Run AI in a sandbox alongside your existing process. Compare outputs side-by-side for a quarter. Use that time to close the gaps flagged below before promoting any workflow to production.

Score 40–59: Foundation work needed.

Don't deploy AI yet. Spend the next 60–90 days on the high-priority gaps — usually data structure and documentation. Re-take this assessment before piloting.

Score below 40: Not ready.

AI will accelerate your existing problems. Get the comp plan documented, structured, and audited the old way first. AI can come later — it'll work better when you do introduce it.

A note on scoring honestly

The temptation is to score yourself a 75 and start running AI experiments.
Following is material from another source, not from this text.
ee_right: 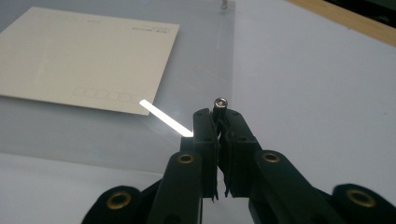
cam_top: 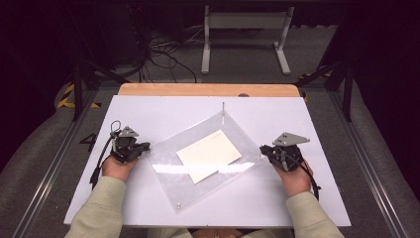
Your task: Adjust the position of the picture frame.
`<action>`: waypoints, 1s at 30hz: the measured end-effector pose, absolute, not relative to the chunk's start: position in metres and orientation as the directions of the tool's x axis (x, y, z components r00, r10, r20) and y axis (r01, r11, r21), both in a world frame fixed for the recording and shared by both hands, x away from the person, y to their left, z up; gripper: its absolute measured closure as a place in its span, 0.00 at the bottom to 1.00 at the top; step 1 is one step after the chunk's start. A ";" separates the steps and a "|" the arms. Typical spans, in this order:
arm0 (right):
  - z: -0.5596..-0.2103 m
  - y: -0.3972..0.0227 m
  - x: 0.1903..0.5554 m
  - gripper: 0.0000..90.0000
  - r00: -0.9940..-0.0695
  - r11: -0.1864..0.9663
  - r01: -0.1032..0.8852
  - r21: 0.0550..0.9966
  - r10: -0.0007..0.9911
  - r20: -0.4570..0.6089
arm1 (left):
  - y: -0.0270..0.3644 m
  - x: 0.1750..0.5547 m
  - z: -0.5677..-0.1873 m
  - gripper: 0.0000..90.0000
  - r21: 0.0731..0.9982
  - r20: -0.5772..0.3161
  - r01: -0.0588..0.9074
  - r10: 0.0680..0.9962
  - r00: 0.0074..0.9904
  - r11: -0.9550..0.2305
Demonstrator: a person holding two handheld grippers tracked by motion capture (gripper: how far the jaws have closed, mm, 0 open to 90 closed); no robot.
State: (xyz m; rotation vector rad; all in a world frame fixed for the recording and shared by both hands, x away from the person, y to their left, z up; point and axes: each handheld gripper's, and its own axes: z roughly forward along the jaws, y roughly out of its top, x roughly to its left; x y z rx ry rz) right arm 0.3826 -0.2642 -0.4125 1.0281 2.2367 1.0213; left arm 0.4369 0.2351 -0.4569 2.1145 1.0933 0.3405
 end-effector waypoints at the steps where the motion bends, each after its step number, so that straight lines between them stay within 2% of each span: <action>1: -0.410 -0.264 0.389 0.94 -0.601 0.437 0.434 0.788 0.792 -0.108 | 0.235 0.437 -0.457 1.00 0.704 -0.089 0.600 0.791 0.605 -0.380; 6: -0.402 -0.259 0.426 0.94 -0.577 0.429 0.437 0.791 0.808 -0.119 | 0.235 0.437 -0.457 1.00 0.706 -0.077 0.593 0.790 0.608 -0.387; 13: -0.423 -0.257 0.460 0.92 -0.551 0.414 0.479 0.774 0.828 -0.102 | 0.235 0.435 -0.456 1.00 0.712 -0.066 0.580 0.784 0.617 -0.397; 17: -0.421 -0.255 0.456 0.91 -0.542 0.443 0.472 0.762 0.828 -0.145 | 0.236 0.433 -0.453 1.00 0.723 -0.079 0.572 0.777 0.624 -0.387; 18: -0.418 -0.256 0.449 0.88 -0.530 0.444 0.459 0.769 0.832 -0.165 | 0.236 0.432 -0.452 1.00 0.726 -0.080 0.568 0.773 0.630 -0.388; 26: -0.415 -0.273 0.417 0.84 -0.534 0.348 0.427 0.835 0.842 -0.078 | 0.232 0.433 -0.455 0.89 0.706 -0.095 0.582 0.760 0.643 -0.403; 30: -0.424 -0.289 0.391 0.84 -0.530 0.265 0.422 0.867 0.848 -0.001 | 0.230 0.434 -0.456 0.91 0.704 -0.078 0.576 0.761 0.644 -0.416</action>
The cost of overstating readiness is high — you'll burn trust on outputs that look right but aren't, and the comp team's credibility takes a hit you spend a year recovering from. Score yourself the way you'd score a peer.

Want help closing the gaps?

We help comp ops teams build the data foundation and governance AI needs to work. Talk to us about your readiness score and the path forward.

Book a 20-minute consultation →

FAQ

Why is data weighted 40% — isn't governance just as important?

Governance gates whether AI ships, but data determines whether AI is useful. A perfectly governed AI workflow that runs on bad data still produces bad answers — you'll just block the bad answers more carefully. Fix data first.

Should I count "we have a plan PDF" as a Yes for documentation?

Only if the PDF defines every term, covers every edge case, and has a version history. A 4-page summary deck doesn't count. The test: could a new comp analyst administer the plan from your documentation alone, with zero verbal handoff?

What's the fastest gap to close?

Usually getting the plan rules out of PDF/Word into a structured format (YAML, JSON, or even a well-formed spreadsheet with one rule per row). That single move tends to bump the data score 15–20 points and unlocks most of the analysis use cases.

Can I share my score with leadership?

Yes — that's the point. The output is designed to be screenshot-and-share. Use it to justify foundation investment before you commit to an AI-in-comp programme that's set up to fail.